EXERCISE: Please return all lines in the listing holding the word "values".

#####

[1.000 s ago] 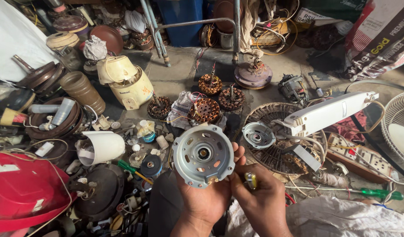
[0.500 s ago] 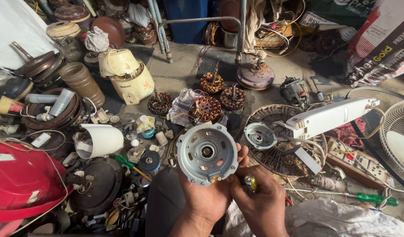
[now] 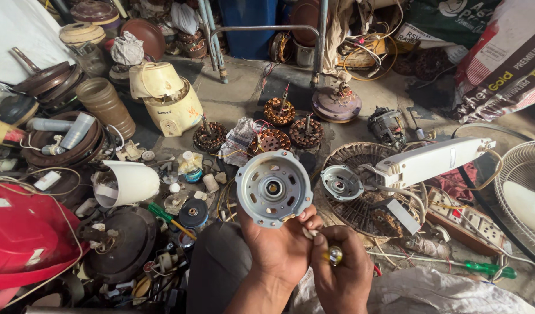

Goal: The person sits on the floor of a cluttered repair workshop servicing an electric fan motor. They hold the motor end-bell housing, apply lubricant from a bottle into the bearing area, then use a screwdriver and pliers to work on the housing and reassemble the fan motor parts.

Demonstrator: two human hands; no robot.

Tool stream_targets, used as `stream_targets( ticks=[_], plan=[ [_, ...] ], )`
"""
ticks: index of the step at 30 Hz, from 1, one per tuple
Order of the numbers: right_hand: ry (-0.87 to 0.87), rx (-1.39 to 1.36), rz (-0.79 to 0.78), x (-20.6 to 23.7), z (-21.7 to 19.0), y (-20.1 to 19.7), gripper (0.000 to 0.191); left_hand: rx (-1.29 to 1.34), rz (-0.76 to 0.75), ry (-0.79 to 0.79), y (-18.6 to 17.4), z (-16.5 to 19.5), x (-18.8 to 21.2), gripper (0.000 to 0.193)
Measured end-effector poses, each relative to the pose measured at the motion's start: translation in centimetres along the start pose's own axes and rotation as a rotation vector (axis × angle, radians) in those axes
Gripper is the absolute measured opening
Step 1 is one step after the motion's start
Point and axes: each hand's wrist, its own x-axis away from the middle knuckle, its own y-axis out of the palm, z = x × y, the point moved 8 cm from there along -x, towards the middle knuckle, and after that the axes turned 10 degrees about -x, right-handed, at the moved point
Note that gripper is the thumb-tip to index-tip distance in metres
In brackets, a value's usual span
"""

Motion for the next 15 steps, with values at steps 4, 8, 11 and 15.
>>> stream_targets(
  ticks=[4,8,11,15],
  plan=[
    [-0.172,-0.306,0.062,-0.8,-2.3,-1.3,0.005,-0.129,-0.083,0.089,0.6,0.6,-0.2,0.069],
    [-0.216,-0.222,-0.025,-3.4,-5.6,-2.0,0.006,-0.31,0.106,0.142,-1.6,0.2,-0.5,0.066],
    [-0.309,0.119,-0.137,-5.1,-8.3,-1.0,0.01,-0.361,-0.058,0.215,-1.2,-0.9,-0.4,0.067],
    [-0.267,0.253,-0.155,-5.9,-9.4,0.3,0.013,-0.43,0.011,0.067,-3.3,-3.0,-0.5,0.066]
  ],
)
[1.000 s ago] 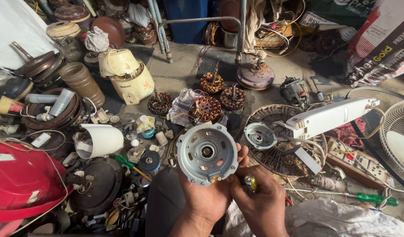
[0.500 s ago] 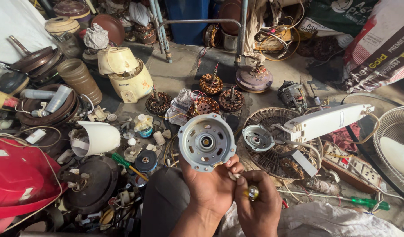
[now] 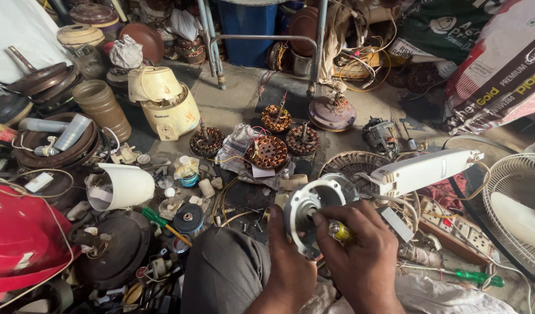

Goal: The person sits on the floor of a cluttered repair workshop servicing an electric fan motor. They hold the motor end-bell housing, apply lubricant from a bottle into the bearing area, then use a screwdriver and pliers to work on the housing and reassemble the fan motor parts.

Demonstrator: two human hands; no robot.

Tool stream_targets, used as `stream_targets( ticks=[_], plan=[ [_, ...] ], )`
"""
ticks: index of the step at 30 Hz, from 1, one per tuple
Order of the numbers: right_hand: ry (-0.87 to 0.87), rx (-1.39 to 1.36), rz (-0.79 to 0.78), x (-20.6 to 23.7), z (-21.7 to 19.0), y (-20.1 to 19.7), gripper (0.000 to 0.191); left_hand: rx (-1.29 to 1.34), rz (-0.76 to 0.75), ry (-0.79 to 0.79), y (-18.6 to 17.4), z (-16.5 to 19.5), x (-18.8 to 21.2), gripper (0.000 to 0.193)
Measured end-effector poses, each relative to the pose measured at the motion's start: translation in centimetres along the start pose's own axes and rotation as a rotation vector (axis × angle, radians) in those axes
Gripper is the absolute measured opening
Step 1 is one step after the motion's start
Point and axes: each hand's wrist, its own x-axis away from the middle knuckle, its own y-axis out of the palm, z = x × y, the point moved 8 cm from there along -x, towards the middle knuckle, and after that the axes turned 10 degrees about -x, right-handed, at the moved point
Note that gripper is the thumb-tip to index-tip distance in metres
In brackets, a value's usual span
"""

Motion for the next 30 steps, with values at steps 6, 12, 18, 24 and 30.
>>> stream_targets(
  ticks=[6,12,18,24,30],
  plan=[
    [0.178,0.036,0.011,0.0,0.8,0.2,0.017,0.074,-0.015,-0.036,-0.5,-1.6,0.1,0.069],
    [0.573,-0.065,-0.066,0.8,4.8,0.8,0.02,0.075,-0.074,0.0,-0.3,-1.7,-0.2,0.062],
    [0.467,-0.208,0.052,1.9,6.7,-1.8,0.035,0.197,0.056,-0.185,-0.1,-1.6,0.1,0.06],
    [0.06,-0.334,0.218,3.9,5.9,-6.1,0.042,0.22,0.016,-0.22,0.8,-0.3,0.8,0.061],
    [-0.157,-0.118,-0.019,4.7,2.6,-2.8,0.023,0.188,0.065,-0.212,0.3,-0.7,1.0,0.064]
  ],
)
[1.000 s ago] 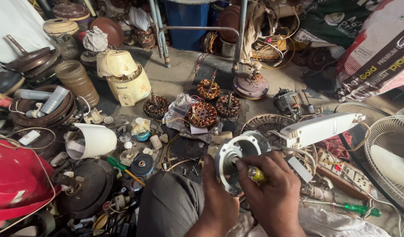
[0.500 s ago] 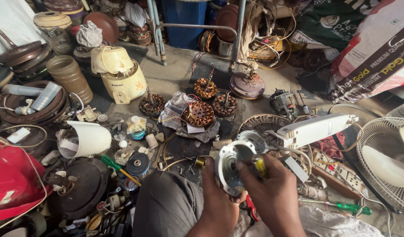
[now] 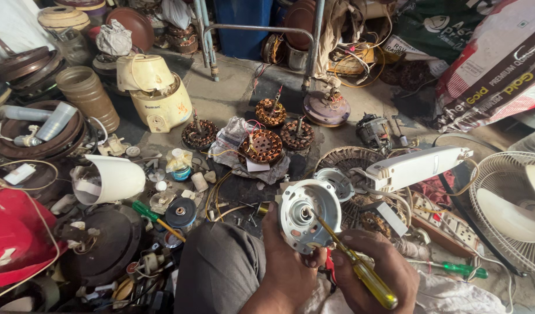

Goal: The person sits on the floor of a cluttered repair workshop servicing an electric fan motor. They hold the motor end-bell housing, apply lubricant from a bottle into the bearing area, then use a screwdriver and pliers to work on the housing and reassemble the fan motor parts.

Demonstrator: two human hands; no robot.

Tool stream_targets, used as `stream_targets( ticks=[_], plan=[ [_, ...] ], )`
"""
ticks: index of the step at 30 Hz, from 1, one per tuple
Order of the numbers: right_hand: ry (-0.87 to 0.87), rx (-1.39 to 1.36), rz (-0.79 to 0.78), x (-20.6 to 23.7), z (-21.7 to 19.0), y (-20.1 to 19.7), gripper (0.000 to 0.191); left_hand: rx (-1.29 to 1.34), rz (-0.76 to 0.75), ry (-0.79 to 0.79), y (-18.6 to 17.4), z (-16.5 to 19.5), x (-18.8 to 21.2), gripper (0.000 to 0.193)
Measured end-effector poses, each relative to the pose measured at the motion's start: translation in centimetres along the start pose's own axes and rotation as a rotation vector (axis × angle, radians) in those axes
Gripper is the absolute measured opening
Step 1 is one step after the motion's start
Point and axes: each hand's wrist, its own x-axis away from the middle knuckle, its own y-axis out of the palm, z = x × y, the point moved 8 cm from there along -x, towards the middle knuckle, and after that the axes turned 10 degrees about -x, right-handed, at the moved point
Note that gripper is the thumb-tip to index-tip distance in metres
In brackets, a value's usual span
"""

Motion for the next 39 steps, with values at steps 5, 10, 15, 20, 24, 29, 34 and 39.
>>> stream_targets(
  ticks=[5,10,15,20,24,29,34,39],
  plan=[
    [-0.063,0.016,-0.016,-0.7,-1.7,1.0,0.026,0.035,0.003,-0.052,-0.7,-0.5,-0.5,0.068],
    [-0.122,0.053,-0.072,-1.5,-2.5,1.5,0.026,-0.035,-0.02,0.036,-1.2,-0.5,-0.6,0.063],
    [-0.264,0.135,-0.293,-1.4,-3.7,3.4,0.03,-0.135,-0.022,0.09,-1.9,0.2,-0.8,0.061],
    [-0.095,0.069,-0.148,-1.0,-2.5,2.6,0.026,-0.079,0.04,-0.007,-2.5,-0.4,-0.8,0.064],
    [-0.046,-0.077,-0.1,-0.1,-1.9,1.4,0.032,-0.255,-0.12,0.089,-0.8,0.4,-0.3,0.06],
    [-0.036,-0.059,-0.056,0.1,-1.0,1.2,0.033,-0.096,0.006,-0.045,-1.3,-0.2,-0.3,0.069],
    [-0.083,0.007,-0.079,-0.2,-1.1,1.4,0.036,-0.118,0.034,-0.031,-1.6,-0.2,-0.4,0.068],
    [-0.127,0.05,-0.111,-0.7,-1.5,1.4,0.032,-0.158,-0.022,-0.06,-1.7,-0.6,-0.4,0.068]
  ],
)
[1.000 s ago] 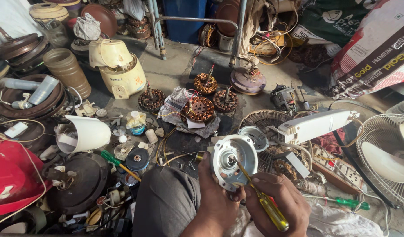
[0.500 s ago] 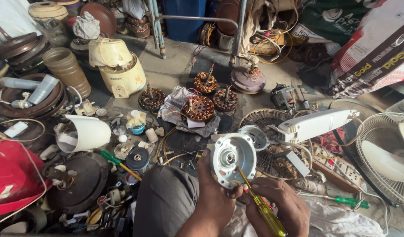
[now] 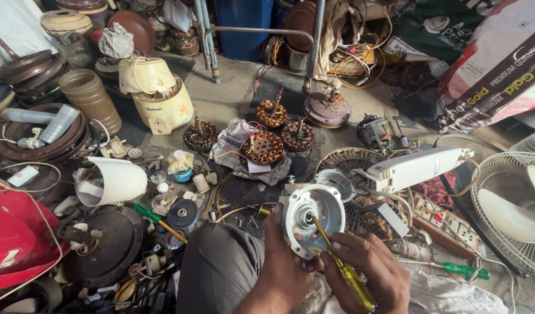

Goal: The person sits on the floor of a cluttered repair workshop servicing an electric fan motor. They hold the motor end-bell housing, apply lubricant from a bottle into the bearing area, then use a screwdriver and pliers to work on the housing and reassemble the fan motor parts.

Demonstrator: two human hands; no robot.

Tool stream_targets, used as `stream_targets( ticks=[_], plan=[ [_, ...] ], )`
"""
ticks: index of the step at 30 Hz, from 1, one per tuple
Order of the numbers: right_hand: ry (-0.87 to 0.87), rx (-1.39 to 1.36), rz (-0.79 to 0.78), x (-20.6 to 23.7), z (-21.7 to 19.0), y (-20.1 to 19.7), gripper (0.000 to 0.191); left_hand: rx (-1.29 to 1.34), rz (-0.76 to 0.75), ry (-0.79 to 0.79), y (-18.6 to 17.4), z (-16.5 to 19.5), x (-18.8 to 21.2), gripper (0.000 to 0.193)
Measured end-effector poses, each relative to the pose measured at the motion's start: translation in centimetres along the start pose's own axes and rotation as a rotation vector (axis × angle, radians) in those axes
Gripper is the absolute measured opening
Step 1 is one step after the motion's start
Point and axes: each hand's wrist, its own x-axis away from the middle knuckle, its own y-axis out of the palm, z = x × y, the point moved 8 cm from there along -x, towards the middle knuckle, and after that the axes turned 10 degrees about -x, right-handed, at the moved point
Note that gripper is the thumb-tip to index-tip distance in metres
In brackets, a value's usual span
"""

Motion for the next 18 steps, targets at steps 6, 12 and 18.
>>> stream_targets(
  ticks=[6,12,18],
  plan=[
    [-0.079,0.067,0.002,-0.7,-1.1,0.3,0.033,-0.068,-0.108,0.13,1.2,1.0,0.0,0.064],
    [0.024,0.002,0.141,0.3,-1.3,-0.4,0.028,-0.11,-0.09,0.098,1.1,0.2,-0.3,0.06],
    [-0.011,0.047,0.084,-0.1,-1.3,-0.2,0.028,-0.011,-0.135,0.096,0.5,-0.4,-0.7,0.063]
  ],
)
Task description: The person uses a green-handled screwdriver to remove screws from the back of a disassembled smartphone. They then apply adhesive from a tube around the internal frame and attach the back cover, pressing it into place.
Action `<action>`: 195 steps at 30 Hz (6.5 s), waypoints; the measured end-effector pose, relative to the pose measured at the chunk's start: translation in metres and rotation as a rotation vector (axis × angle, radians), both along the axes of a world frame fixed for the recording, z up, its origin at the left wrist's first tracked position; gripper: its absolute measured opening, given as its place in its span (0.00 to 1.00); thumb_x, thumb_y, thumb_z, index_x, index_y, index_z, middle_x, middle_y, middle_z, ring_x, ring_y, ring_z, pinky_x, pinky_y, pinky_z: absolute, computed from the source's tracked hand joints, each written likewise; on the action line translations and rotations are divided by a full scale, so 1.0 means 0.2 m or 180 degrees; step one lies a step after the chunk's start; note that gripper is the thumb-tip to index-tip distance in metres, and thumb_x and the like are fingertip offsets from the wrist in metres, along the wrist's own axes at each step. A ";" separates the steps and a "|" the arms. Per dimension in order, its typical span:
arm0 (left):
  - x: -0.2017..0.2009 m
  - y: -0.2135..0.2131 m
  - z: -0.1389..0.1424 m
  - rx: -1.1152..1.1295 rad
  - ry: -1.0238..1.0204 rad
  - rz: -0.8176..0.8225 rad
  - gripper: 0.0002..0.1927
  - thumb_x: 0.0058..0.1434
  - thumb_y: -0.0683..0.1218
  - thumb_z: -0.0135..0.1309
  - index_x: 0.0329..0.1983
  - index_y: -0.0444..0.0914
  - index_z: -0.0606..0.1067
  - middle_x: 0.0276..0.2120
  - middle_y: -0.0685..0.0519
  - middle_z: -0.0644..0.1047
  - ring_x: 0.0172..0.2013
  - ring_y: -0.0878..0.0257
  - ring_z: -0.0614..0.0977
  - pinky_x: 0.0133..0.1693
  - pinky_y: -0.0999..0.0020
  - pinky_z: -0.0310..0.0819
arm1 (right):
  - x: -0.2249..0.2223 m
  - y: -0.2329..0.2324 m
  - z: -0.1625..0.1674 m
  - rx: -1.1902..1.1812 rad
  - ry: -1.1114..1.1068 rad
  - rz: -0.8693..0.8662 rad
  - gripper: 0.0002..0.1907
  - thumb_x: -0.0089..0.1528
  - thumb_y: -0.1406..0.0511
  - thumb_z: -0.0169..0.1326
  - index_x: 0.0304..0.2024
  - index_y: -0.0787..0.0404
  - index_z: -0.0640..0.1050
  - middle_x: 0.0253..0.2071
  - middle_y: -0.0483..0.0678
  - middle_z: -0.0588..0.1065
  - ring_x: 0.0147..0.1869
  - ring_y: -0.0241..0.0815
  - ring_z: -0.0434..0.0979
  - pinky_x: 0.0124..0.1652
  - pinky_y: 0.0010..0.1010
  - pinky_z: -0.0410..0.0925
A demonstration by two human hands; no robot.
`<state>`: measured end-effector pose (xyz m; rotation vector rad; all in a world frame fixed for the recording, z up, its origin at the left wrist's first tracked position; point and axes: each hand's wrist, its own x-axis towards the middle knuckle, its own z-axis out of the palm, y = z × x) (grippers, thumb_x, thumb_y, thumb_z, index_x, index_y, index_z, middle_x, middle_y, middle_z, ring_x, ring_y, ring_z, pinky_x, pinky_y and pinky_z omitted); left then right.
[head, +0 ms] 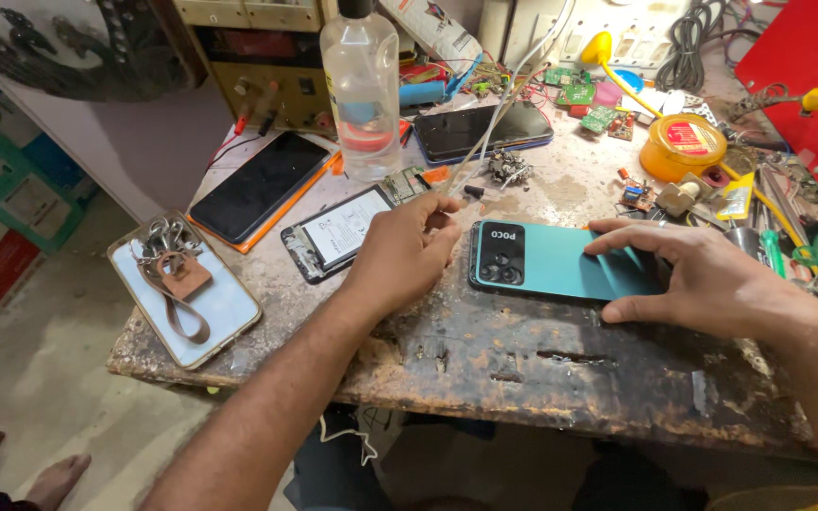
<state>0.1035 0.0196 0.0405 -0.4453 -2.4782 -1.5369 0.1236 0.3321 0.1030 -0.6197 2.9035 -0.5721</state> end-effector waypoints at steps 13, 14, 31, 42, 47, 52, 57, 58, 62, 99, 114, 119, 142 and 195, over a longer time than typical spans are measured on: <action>0.02 0.06 0.03 -0.0261 -0.0201 -0.0201 0.25 0.59 0.47 0.57 0.59 0.36 0.72 0.43 0.45 0.84 0.44 0.55 0.88 0.46 0.63 0.81 | -0.02 -0.05 0.03 0.0490 -0.0486 -0.0232 0.41 0.45 0.45 0.72 0.61 0.37 0.77 0.74 0.33 0.64 0.69 0.42 0.73 0.57 0.43 0.77; 0.02 0.07 0.03 -0.0298 -0.0244 -0.0131 0.25 0.59 0.48 0.57 0.59 0.36 0.72 0.43 0.45 0.84 0.44 0.55 0.87 0.46 0.63 0.80 | -0.03 -0.05 0.02 0.0546 -0.0380 -0.0162 0.40 0.46 0.45 0.72 0.60 0.38 0.77 0.72 0.35 0.66 0.68 0.43 0.73 0.58 0.43 0.74; -0.10 0.54 0.11 0.2754 -0.1127 -0.0505 0.22 0.61 0.44 0.54 0.57 0.36 0.67 0.43 0.53 0.80 0.38 0.67 0.83 0.38 0.64 0.81 | 0.10 -0.23 -0.13 -0.1158 0.1858 -0.1201 0.49 0.44 0.56 0.76 0.64 0.59 0.67 0.49 0.57 0.74 0.46 0.48 0.80 0.41 0.39 0.74; -0.35 0.54 0.05 0.2272 -0.0667 -0.0750 0.09 0.66 0.41 0.55 0.48 0.33 0.76 0.32 0.53 0.81 0.28 0.71 0.77 0.28 0.75 0.69 | -0.27 -0.07 -0.04 -0.3678 -0.0273 -0.0178 0.34 0.64 0.70 0.57 0.73 0.63 0.66 0.42 0.45 0.80 0.41 0.29 0.77 0.39 0.20 0.70; -0.35 0.50 0.07 0.2150 -0.0790 -0.0880 0.11 0.65 0.43 0.56 0.49 0.35 0.76 0.32 0.53 0.82 0.28 0.72 0.80 0.28 0.75 0.72 | -0.32 -0.06 -0.10 -0.3892 -0.0525 -0.0567 0.20 0.64 0.68 0.55 0.59 0.64 0.75 0.40 0.42 0.81 0.38 0.27 0.80 0.37 0.21 0.74; -0.35 0.53 0.04 0.1711 -0.0835 -0.0952 0.14 0.64 0.45 0.56 0.52 0.39 0.73 0.33 0.55 0.80 0.29 0.70 0.80 0.30 0.73 0.75 | -0.33 -0.04 -0.16 -0.3869 -0.0376 -0.0633 0.13 0.71 0.63 0.52 0.51 0.65 0.80 0.36 0.42 0.79 0.33 0.27 0.77 0.32 0.21 0.71; -0.37 0.53 0.01 0.1731 -0.0159 -0.1254 0.16 0.65 0.43 0.58 0.55 0.36 0.75 0.40 0.54 0.81 0.39 0.70 0.81 0.43 0.73 0.78 | -0.34 -0.03 -0.15 -0.4310 -0.0545 -0.0458 0.13 0.72 0.62 0.50 0.51 0.65 0.78 0.38 0.44 0.79 0.36 0.30 0.79 0.37 0.23 0.74; -0.37 0.53 0.00 0.1721 -0.0209 -0.1248 0.16 0.65 0.43 0.58 0.55 0.36 0.75 0.40 0.54 0.81 0.38 0.69 0.81 0.43 0.72 0.79 | -0.34 -0.03 -0.14 -0.4460 -0.0656 -0.0359 0.13 0.71 0.63 0.50 0.51 0.65 0.78 0.39 0.44 0.80 0.38 0.30 0.80 0.39 0.24 0.75; -0.38 0.54 -0.01 0.1989 -0.0220 -0.1396 0.17 0.64 0.41 0.57 0.56 0.36 0.74 0.41 0.54 0.80 0.40 0.70 0.81 0.44 0.71 0.79 | -0.35 -0.05 -0.11 -0.4387 -0.0503 -0.0427 0.17 0.66 0.67 0.51 0.57 0.64 0.76 0.45 0.44 0.80 0.43 0.29 0.81 0.43 0.25 0.75; -0.39 0.48 0.06 0.2000 -0.0048 -0.1724 0.16 0.65 0.40 0.58 0.56 0.35 0.75 0.44 0.57 0.80 0.43 0.74 0.79 0.47 0.74 0.77 | -0.56 0.14 -0.02 -0.2713 0.1520 -0.1023 0.17 0.74 0.58 0.52 0.39 0.67 0.72 0.35 0.49 0.73 0.39 0.36 0.71 0.40 0.29 0.67; -0.42 0.47 0.07 0.1785 0.0130 -0.1134 0.15 0.64 0.43 0.58 0.54 0.36 0.74 0.41 0.56 0.80 0.41 0.72 0.80 0.44 0.74 0.78 | -0.47 -0.06 0.00 -0.3832 -0.0625 -0.0095 0.21 0.69 0.68 0.48 0.63 0.69 0.74 0.48 0.49 0.79 0.47 0.34 0.80 0.47 0.30 0.76; -0.40 0.48 0.08 0.1633 0.0191 -0.0945 0.16 0.64 0.43 0.58 0.54 0.37 0.74 0.40 0.56 0.80 0.40 0.72 0.79 0.44 0.73 0.77 | -0.47 -0.08 0.00 -0.3764 -0.0293 -0.0335 0.16 0.70 0.67 0.47 0.57 0.69 0.77 0.43 0.49 0.80 0.41 0.33 0.80 0.42 0.29 0.76; -0.27 0.48 0.17 0.1105 0.0654 -0.1010 0.20 0.64 0.47 0.57 0.57 0.38 0.71 0.42 0.51 0.82 0.43 0.66 0.83 0.47 0.68 0.78 | -0.46 -0.22 0.11 -0.3259 0.0159 -0.0870 0.12 0.59 0.63 0.67 0.29 0.64 0.79 0.24 0.41 0.74 0.25 0.27 0.69 0.26 0.20 0.63; -0.39 0.44 0.17 0.3287 -0.0561 -0.0653 0.25 0.59 0.40 0.59 0.59 0.34 0.67 0.46 0.48 0.78 0.42 0.63 0.83 0.42 0.66 0.83 | -0.55 -0.21 -0.20 -0.3628 -0.0674 -0.0543 0.21 0.70 0.59 0.54 0.23 0.60 0.75 0.17 0.37 0.68 0.18 0.26 0.61 0.20 0.21 0.56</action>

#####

REPLY TO THE TASK:
Motion for the next 15 steps, with values at steps 4, 8, 11 and 15.
Motion for the next 30 steps, with values at steps 6, 12, 18, 24 and 30.
Motion for the next 39 steps, with values at steps 5, 10, 15, 20, 24, 29, 34 and 39.

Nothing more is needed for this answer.